Bug 1262399

Summary: disk backend is not removed properly when disk frontent hotplug fails
Product: Red Hat Enterprise Linux 7 Reporter: Peter Krempa <pkrempa>
Component: libvirtAssignee: Peter Krempa <pkrempa>
Status: CLOSED ERRATA QA Contact: Virtualization Bugs <virt-bugs>
Severity: medium Docs Contact:
Priority: unspecified    
Version: 7.1CC: aaviram, amureini, bmcclain, dyuan, eblake, hhan, huding, juzhang, ovasik, pkrempa, pzhang, rbalakri, virt-bugs, virt-maint, xfu, xuzhang, yanyang, ylavi
Target Milestone: rc   
Target Release: ---   
Hardware: Unspecified   
OS: Unspecified   
Whiteboard:
Fixed In Version: libvirt-1.2.17-9.el7 Doc Type: Bug Fix
Doc Text:
Story Points: ---
Clone Of: 1256044
: 1265968 (view as bug list) Environment:
Last Closed: 2015-11-19 06:54:39 UTC Type: Bug
Regression: --- Mount Type: ---
Documentation: --- CRM:
Verified Versions: Category: ---
oVirt Team: --- RHEL 7.3 requirements from Atomic Host:
Cloudforms Team: --- Target Upstream Version:
Embargoed:
Bug Depends On:    
Bug Blocks: 1172230    

Description Peter Krempa 2015-09-11 14:27:15 UTC
+++ This bug was initially created as a clone of Bug #1256044 +++

Description of problem:
After disk frontend attach fails libvirt uses an incorrect string to unplug the backend that was added previously.

Version-Release number of selected component (if applicable):
libvirt-1.2.17-8.el7.x86_64
qemu-kvm-rhev-2.3.0-22.el7.x86_64

How reproducible:
100% given that qemu disk hotplug fails

--- Additional comment from Peter Krempa on 2015-09-11 15:59:54 CEST ---

I've managed to reproduce the issue by running just one of the reproducer scripts so the issue is not bound to a race between two disks being attached/detached.
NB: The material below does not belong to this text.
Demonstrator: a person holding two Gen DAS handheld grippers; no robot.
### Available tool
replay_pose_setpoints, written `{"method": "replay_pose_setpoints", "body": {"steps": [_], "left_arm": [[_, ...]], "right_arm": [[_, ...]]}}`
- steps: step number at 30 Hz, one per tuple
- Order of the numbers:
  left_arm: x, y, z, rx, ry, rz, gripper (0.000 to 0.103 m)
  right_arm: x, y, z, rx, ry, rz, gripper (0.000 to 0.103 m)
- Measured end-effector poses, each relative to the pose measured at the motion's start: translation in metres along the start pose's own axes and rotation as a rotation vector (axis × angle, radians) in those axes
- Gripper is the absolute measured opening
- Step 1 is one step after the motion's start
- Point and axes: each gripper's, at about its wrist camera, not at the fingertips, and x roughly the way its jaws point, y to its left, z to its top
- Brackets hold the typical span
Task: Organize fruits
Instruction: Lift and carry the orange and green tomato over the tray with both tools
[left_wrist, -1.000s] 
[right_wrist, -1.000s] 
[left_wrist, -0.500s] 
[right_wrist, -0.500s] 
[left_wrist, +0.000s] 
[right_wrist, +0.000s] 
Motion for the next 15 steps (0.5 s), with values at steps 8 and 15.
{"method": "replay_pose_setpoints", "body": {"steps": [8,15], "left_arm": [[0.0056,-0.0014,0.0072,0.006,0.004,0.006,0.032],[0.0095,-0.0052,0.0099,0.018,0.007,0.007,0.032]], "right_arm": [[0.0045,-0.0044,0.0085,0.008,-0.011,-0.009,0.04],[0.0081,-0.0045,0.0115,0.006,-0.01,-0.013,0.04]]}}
The issue reproduces after a few attach/detach cycles of the script.

The following communication happens between qemu and libvirtd (annotated )


13:14:39.899+0000 L: buf={"execute":"__com.redhat_drive_add","arguments":{"file":"/var/lib/libvirt/images/a","id":"drive-virtio-disk0","format":"raw","serial":"9f09e0db-cc0b-4a93-826b-c4a3fda0b208","cache":"none","werror":"stop","rerror":"stop","aio":"threads"},"id":"libvirt-856"}
13:14:39.907+0000 Q: buf={"return": {}, "id": "libvirt-856"}
13:14:39.907+0000 L: buf={"execute":"device_add","arguments":{"driver":"virtio-blk-pci","scsi":"off","bus":"pci.0","addr":"0x7","drive":"drive-virtio-disk0","id":"virtio-disk0"},"id":"libvirt-857"}
 # we try to add 'virtio-disk0' yet again but it fails!
13:14:39.912+0000 Q: buf={"id": "libvirt-857", "error": {"class": "GenericError", "desc": "Duplicate ID 'virtio-disk0' for device"}}
 # now we try to delete the backend, but due to a bug in libvirt we use invalid string, so the backend won't be removed.
13:14:39.912+0000 L: buf={"execute":"__com.redhat_drive_del","arguments":{"id":"file=/var/lib/libvirt/images/a,if=none,id=drive-virtio-disk0,format=raw,serial=9f09e0db-cc0b-4a93-826b-c4a3fda0b208,cache=none,werror=stop,rerror=stop,aio=threads"},"id":"libvirt-858"}

The above command uses wrong parameters.

13:14:39.919+0000 Q: buf={"id": "libvirt-858", "error": {"class": "GenericError", "desc": "An undefined error has occurred"}}
13:20:51.685+0000 L: buf={"execute":"__com.redhat_drive_del","arguments":{"id":"drive-virtio-disk0"},"id":"libvirt-859"}
13:20:51.689+0000 Q: buf={"return": {}, "id": "libvirt-859"}
 # After a manual delete of the dangling backend, the script can be restarted and works for a few cycles again.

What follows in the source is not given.